Items from a dataset:
Content starts
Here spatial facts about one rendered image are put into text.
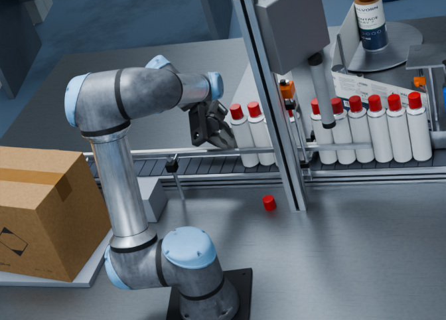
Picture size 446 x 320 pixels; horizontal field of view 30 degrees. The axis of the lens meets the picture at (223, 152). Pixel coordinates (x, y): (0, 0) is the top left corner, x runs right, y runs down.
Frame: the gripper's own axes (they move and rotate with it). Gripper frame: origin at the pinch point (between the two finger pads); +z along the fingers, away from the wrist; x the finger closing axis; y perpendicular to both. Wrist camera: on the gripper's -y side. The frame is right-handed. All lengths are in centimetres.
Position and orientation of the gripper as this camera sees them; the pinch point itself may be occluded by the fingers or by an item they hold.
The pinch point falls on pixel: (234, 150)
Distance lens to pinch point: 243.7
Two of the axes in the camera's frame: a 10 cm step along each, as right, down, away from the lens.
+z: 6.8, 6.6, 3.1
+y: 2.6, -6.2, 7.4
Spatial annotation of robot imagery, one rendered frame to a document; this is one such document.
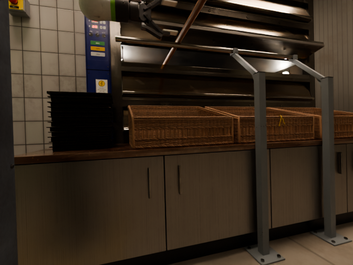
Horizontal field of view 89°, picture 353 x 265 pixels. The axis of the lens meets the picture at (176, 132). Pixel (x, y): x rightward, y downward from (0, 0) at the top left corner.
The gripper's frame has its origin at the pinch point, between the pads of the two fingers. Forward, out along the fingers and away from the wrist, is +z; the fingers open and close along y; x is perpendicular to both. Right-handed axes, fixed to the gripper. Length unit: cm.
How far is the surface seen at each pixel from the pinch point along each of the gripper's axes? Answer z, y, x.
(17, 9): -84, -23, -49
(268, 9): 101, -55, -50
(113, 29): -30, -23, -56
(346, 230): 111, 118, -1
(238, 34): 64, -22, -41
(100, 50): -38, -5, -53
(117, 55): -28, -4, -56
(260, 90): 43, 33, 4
Content ends
## What the task requires
In the entries above, count each line holding "wrist" and report the total and nothing more.

## Answer area
2